The base is simple, with onions, ginger and garlic. The magic ingredients are time and berbere, a mix of spices that includes some old familiars such as basil and nigella seeds, and some that are less likely to be in your cupboard, such as korarima and ajwain. The ata-kilt is soft but not too mushy, delicate and almost sweet.
It is a sociable meal. I chat with Henok Abebe, who says he lives alone so he doesn’t like to cook that much, and a snappily dressed guy with a goatee on my right called Zelalem Dersehe, who says he’s quite the chef. “But whatever I cook, it tastes like Ethiopian food,” he says.
“I’ll show you something!” says Dersehe.
He tears off a strip of injera, scoops up some stew, and leans forward to feed a friend who is standing nearby. “Gorsha!” he shouts, as he shoves the rolled-up morsel into her mouth. She barely pauses in her conversation.
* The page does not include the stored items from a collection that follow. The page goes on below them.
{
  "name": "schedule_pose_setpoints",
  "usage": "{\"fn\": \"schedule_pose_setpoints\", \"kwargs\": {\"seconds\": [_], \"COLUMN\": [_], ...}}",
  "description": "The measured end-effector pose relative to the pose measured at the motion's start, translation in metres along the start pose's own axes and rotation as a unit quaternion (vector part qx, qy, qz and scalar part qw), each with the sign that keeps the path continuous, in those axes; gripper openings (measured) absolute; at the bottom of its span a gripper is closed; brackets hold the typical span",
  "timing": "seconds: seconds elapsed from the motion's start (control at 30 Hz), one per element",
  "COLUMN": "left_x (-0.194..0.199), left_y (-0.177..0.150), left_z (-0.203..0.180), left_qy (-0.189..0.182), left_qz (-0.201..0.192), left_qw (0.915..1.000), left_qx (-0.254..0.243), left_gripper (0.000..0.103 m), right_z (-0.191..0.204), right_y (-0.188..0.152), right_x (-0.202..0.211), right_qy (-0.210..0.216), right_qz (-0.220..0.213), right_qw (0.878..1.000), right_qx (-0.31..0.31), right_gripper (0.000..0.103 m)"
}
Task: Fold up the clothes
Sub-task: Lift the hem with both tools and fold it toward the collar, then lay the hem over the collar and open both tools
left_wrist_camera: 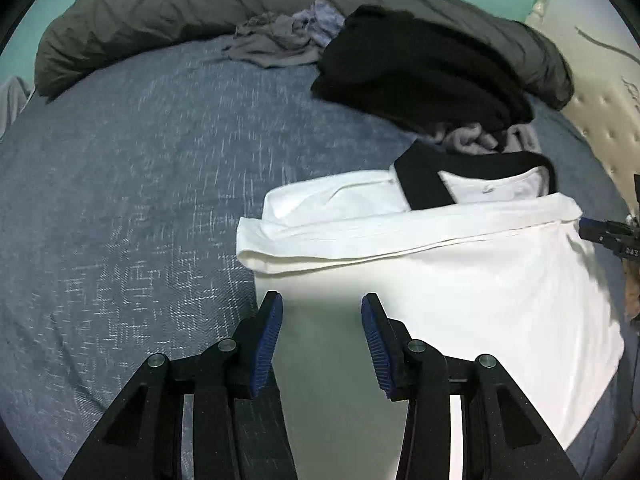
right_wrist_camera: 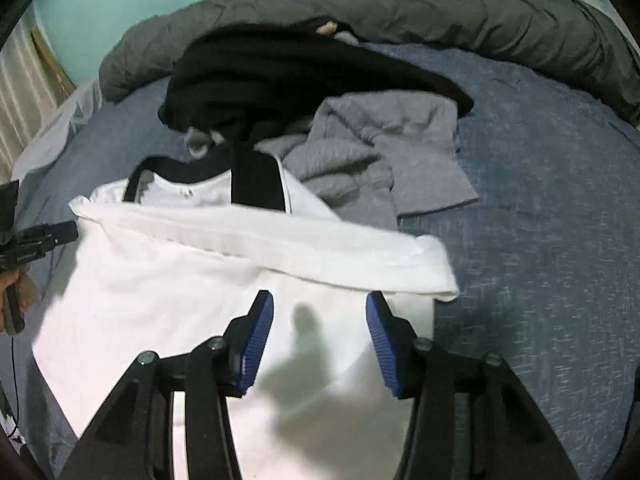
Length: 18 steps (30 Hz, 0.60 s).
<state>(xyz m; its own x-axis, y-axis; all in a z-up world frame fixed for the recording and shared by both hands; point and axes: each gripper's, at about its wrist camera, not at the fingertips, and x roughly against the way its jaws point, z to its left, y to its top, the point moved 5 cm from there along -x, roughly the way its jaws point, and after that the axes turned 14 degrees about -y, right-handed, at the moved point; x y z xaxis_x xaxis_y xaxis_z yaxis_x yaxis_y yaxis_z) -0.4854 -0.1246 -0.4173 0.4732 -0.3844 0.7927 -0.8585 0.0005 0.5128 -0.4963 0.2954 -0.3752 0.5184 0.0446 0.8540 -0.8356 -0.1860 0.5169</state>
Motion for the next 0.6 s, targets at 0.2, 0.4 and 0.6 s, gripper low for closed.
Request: {"fn": "schedule_pose_setpoints", "kwargs": {"seconds": [0.2,0.4,0.6], "left_x": [-0.012,-0.018,-0.02], "left_y": [0.011,0.02,0.037], "left_z": [0.016,0.02,0.025], "left_qy": [0.008,0.017,0.035], "left_qz": [-0.01,-0.016,-0.026], "left_qw": [0.9999,0.9997,0.9991], "left_qx": [0.01,0.002,-0.005], "left_gripper": [0.045,0.045,0.045], "right_z": [0.003,-0.001,-0.014], "right_y": [0.0,0.018,0.04], "right_x": [-0.024,-0.032,-0.034], "right_qy": [-0.02,-0.048,-0.067], "right_qz": [0.013,-0.01,-0.038], "right_qw": [1.0,0.999,0.997], "right_qx": [0.002,0.001,-0.026], "right_gripper": [0.047,0.042,0.039]}}
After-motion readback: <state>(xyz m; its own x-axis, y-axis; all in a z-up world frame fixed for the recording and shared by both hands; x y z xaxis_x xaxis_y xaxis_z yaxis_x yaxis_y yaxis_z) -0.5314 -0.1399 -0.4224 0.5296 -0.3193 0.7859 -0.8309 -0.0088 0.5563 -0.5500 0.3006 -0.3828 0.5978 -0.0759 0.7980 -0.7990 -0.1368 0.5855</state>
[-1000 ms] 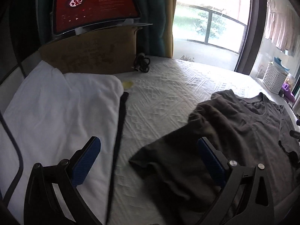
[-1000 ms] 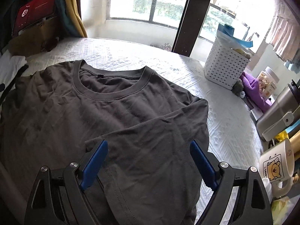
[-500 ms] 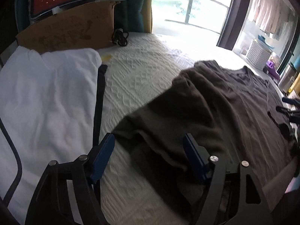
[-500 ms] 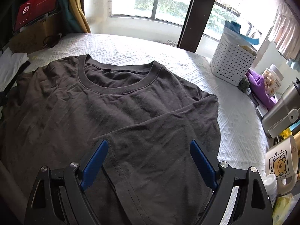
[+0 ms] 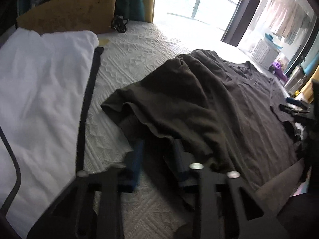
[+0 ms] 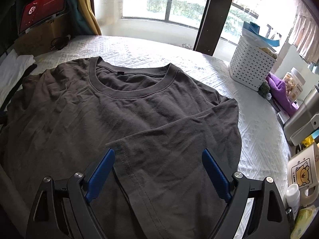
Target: Fold small clothes
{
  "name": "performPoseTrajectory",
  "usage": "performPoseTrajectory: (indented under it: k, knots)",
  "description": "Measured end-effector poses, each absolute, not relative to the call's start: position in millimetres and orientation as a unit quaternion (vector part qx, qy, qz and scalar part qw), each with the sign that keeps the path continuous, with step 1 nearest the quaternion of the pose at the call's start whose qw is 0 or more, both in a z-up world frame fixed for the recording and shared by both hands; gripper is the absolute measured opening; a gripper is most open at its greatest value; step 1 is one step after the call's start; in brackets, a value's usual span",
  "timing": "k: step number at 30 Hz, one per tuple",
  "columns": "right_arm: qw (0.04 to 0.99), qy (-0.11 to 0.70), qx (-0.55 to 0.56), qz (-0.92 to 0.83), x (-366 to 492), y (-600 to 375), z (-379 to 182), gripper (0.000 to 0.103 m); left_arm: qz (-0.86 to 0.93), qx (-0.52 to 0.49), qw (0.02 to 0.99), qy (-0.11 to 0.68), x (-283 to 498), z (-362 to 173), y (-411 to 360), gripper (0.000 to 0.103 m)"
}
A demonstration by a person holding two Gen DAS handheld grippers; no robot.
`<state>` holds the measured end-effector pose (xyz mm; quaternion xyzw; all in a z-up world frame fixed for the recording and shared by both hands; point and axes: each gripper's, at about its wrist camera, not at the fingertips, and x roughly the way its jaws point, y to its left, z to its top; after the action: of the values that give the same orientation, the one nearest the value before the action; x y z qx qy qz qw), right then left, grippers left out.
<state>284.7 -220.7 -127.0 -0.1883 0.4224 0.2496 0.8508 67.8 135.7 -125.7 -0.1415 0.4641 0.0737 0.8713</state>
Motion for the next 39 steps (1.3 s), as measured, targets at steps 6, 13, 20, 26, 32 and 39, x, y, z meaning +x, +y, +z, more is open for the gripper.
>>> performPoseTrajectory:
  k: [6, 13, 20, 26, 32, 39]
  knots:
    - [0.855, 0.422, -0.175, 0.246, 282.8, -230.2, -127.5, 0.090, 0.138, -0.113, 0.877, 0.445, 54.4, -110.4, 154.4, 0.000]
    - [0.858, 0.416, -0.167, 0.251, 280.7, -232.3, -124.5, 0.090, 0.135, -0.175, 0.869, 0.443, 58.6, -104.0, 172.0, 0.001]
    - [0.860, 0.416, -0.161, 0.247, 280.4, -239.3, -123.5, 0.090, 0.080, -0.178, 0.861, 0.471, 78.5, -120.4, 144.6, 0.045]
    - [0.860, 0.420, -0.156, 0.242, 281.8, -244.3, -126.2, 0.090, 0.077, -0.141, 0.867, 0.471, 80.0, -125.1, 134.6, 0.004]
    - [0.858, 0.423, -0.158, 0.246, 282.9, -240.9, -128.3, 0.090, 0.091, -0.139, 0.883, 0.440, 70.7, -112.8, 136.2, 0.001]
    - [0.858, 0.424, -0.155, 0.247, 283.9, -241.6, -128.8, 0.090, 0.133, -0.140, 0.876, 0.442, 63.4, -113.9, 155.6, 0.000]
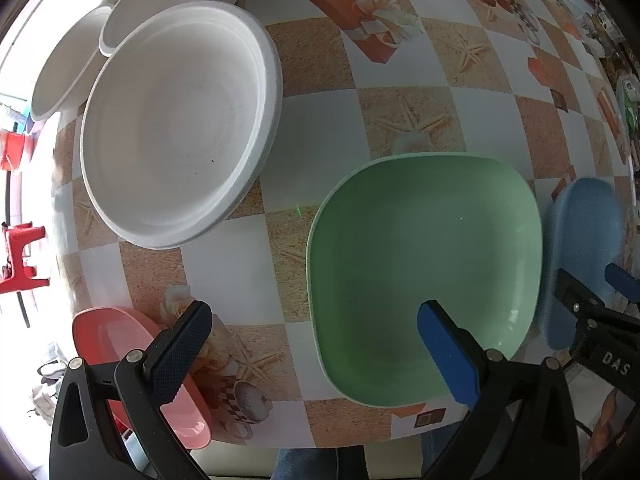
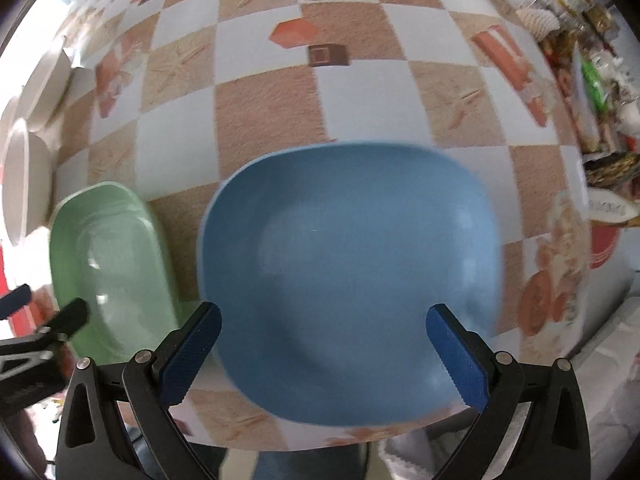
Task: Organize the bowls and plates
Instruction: 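Close the left tool's fingers on the green plate rim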
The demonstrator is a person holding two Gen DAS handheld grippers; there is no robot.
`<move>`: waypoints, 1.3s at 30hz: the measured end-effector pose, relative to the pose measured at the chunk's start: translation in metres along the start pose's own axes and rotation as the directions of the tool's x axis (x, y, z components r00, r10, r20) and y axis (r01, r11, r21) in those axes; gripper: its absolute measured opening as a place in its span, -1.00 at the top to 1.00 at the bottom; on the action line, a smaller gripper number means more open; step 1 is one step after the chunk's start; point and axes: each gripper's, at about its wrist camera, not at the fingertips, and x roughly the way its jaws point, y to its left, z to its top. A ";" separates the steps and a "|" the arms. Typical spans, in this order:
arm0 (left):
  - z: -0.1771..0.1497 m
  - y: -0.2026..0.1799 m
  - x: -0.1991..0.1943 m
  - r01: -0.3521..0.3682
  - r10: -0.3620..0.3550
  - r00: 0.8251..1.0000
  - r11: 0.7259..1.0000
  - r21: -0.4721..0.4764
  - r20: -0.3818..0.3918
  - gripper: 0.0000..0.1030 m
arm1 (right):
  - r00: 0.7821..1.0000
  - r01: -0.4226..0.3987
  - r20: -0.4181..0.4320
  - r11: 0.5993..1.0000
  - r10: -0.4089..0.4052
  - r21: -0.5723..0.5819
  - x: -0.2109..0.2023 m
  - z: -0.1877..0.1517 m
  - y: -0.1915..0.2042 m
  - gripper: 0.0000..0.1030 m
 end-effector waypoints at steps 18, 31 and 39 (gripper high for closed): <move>-0.007 0.029 0.004 -0.016 0.016 1.000 0.999 -0.030 -0.019 -0.99 | 0.992 -0.081 0.100 0.993 0.073 0.080 -0.010 0.027 -0.027 -1.00; -0.021 0.065 0.016 -0.046 0.046 0.999 0.997 -0.062 -0.004 -0.99 | 0.976 -0.213 0.038 0.974 0.216 -0.080 0.022 0.056 0.105 -1.00; -0.022 0.067 0.025 -0.013 0.012 1.000 0.999 -0.046 -0.008 -0.99 | 0.986 -0.166 -0.039 0.982 0.163 -0.085 0.065 0.047 0.126 -1.00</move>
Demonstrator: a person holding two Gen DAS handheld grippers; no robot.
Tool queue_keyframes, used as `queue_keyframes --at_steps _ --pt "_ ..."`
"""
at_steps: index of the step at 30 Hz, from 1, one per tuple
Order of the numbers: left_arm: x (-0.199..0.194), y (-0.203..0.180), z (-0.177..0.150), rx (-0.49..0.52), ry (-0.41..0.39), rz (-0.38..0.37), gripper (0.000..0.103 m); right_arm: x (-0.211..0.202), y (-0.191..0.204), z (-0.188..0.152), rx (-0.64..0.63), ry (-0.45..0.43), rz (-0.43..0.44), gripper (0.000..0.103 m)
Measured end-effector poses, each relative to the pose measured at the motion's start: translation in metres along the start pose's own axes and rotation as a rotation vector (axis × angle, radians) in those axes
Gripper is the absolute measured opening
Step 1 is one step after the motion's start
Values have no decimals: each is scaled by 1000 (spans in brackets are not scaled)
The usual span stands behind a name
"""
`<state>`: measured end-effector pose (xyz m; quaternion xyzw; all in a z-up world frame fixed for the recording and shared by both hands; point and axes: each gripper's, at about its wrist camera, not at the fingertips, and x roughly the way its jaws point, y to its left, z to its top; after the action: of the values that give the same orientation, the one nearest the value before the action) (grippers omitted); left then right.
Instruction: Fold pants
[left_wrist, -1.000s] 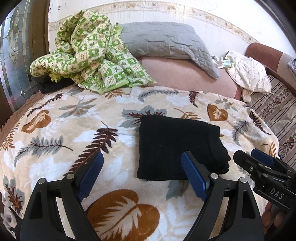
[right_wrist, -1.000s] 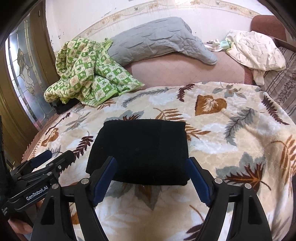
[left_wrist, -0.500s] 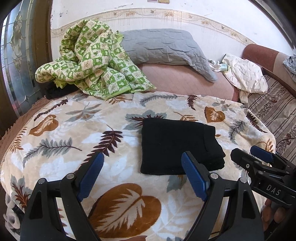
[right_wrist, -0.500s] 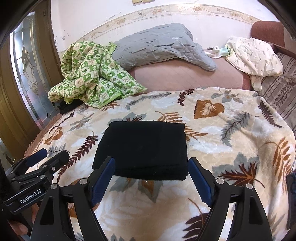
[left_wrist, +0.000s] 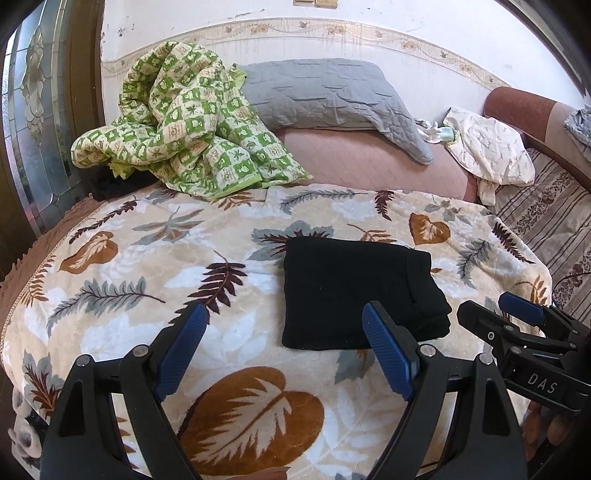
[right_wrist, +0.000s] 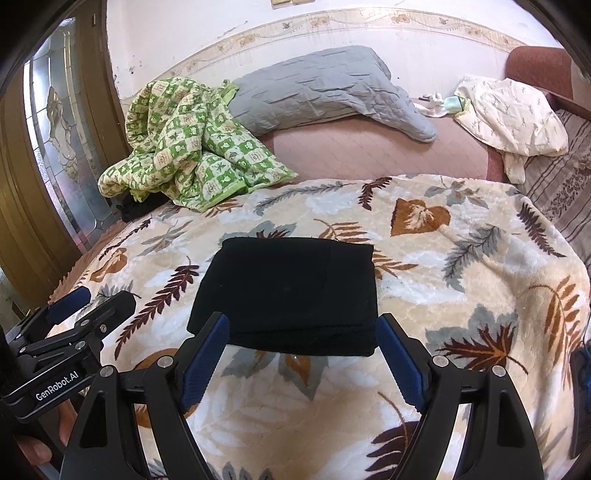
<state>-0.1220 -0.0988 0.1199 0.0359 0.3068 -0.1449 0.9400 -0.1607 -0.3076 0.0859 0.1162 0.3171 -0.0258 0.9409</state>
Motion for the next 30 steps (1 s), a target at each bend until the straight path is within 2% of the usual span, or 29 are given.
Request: queue_keyframes --at_steps 5,11,21,30 --pt "19 4 -2 -8 40 -13 87 17 -7 0 -2 29 -5 83" --pt "45 10 -5 -37 95 -32 87 47 -26 -6 57 95 -15 83" --pt "57 9 -1 -24 97 -14 87 57 -23 -3 44 100 -6 83" --pt "40 3 2 -12 64 -17 87 43 -14 -1 25 76 7 83"
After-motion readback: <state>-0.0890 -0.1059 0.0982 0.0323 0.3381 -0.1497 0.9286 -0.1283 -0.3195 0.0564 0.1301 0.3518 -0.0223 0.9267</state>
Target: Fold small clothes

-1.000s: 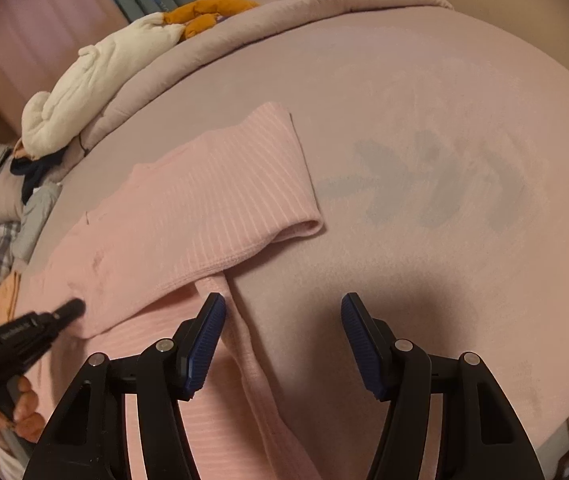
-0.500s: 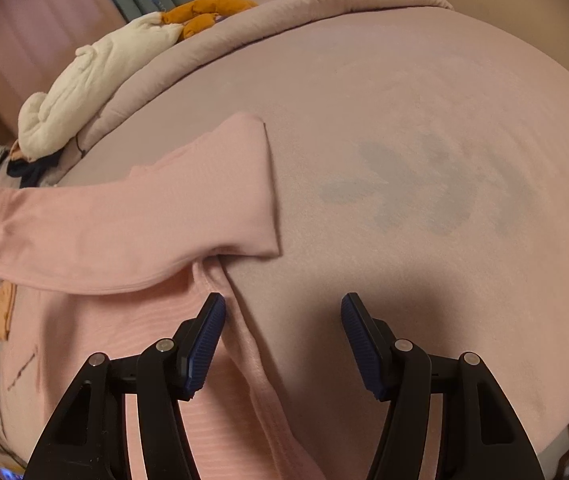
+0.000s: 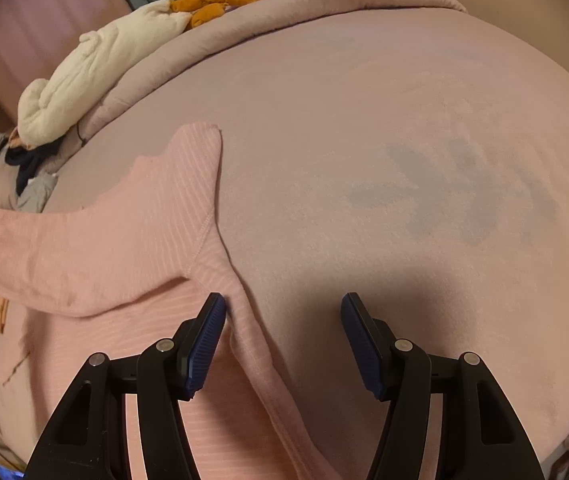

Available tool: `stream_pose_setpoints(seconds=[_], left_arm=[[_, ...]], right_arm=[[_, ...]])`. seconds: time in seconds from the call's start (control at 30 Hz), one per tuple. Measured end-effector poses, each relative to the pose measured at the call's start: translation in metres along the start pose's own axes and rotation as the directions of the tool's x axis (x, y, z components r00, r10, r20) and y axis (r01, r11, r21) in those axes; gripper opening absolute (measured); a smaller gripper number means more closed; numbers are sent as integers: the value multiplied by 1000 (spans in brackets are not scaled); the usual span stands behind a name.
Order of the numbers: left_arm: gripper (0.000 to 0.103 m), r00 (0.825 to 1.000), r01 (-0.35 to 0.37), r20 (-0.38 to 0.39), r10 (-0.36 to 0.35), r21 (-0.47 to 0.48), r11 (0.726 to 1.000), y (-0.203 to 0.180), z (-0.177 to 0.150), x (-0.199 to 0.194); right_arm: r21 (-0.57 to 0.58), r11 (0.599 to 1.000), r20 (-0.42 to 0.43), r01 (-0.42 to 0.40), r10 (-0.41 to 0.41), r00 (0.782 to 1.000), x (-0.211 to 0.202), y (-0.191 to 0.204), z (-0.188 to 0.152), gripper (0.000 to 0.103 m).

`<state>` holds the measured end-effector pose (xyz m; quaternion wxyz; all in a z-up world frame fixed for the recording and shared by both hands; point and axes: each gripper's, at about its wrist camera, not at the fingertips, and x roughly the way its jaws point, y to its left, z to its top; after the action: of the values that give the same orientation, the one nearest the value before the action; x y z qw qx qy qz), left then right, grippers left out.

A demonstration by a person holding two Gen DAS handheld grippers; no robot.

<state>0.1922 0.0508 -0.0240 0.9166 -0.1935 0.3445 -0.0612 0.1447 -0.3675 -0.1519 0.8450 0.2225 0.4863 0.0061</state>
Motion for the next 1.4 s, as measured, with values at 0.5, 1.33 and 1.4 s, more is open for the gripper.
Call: stream_pose_setpoints(seconds=[0.5,1.33,1.4], left_arm=[[3,986,-138,-95,134,-39,990,65,-28,30],[3,937,-278,-252,244,-111,954,133,-80,51],[3,943,-269,-235,237,-118,956,133,-79,42]], right_arm=[[-24,999,-6,24,-25,1000,4,10,0,62],[-67,996,-30,62,-64,998,8,20,5,62],[-85,994,7,68,-68,998,-1,24,10,62]])
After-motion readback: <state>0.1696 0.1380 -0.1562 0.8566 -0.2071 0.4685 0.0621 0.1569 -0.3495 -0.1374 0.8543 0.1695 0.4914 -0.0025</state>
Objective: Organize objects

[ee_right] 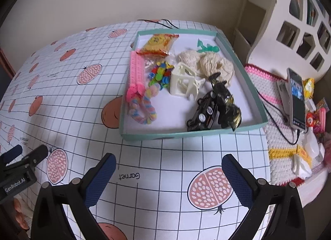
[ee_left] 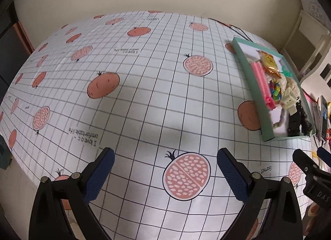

“It’s a sign of respect for someone, for someone you love, or a friend,” says Dersehe, leaning back again into his seat. “It has to be at least two times, not only once.”
“There’s a Simpsons episode about it,” he adds.
“Gorsha! Gorsha!” says Abebe, and cracks up.
After the meal is over, the priest stands for a prayer and the room follows, and a few boys draped with white gauze cloths recite in unison. They’re training to be deacons, says Abebe.
There’s no real mystery as to how cuisines spread around the world.
“People emigrate to a new country, and some of them open restaurants,” says Harry Kloman, a journalism professor at the University of Pittsburgh who has tracked the first Ethiopian restaurants to open in cities around the world. “The first Ethiopian restaurant in the US, in 1966, coincided with early immigration.”
“Sometimes people begin restaurants to serve their country-people and to be a gathering place, and then non-Ethiopians try the food,” he said. Other times, it’s just a lone ranger who has the means.
The first in Europe was in Rome in 1975. Now there are 50 European cities with firsts, from Karlsruhe in Germany, to Reading in England and Warsaw in Poland. But nowhere in Ireland.
There are a couple of places in the city that sell injera and will order in berbere spices. But they are not easy to find.
After following a few clues, I found myself on a rainy Monday morning in an African store with no visible bread on display, feeling like an idiot for asking if it might be sold there.
The guy disappeared into a back room, returned, and plopped a couple of bags of the good stuff in my arms.
Dublin’s injera makers operate in a grey area, cooking it in small batches in kitchens, and selling it for the most part to East Africans – Somali and Sudanese and Ethiopian and Eritrean injera-lovers – who have a taste for the stuff and search it out.
It’s hard to get the teff flour here to make it, so it tends to be made with the closest substitute from an Asian supermarket, mixed with self-raising flour. But when I crack open the packet at home, it has the familiar sour taste and pleasant squelch.
Abebe said he does recall one entrepreneurial sort who set up a shop on Moore Street that sold injera and spices a while ago, but that folded. “There’s a lot of people who do have a plan,” he says. “Including me.”
Perhaps he hears the desperation in my voice and is humouring me. Or perhaps, perhaps, perhaps, just maybe, it’s just a matter of time.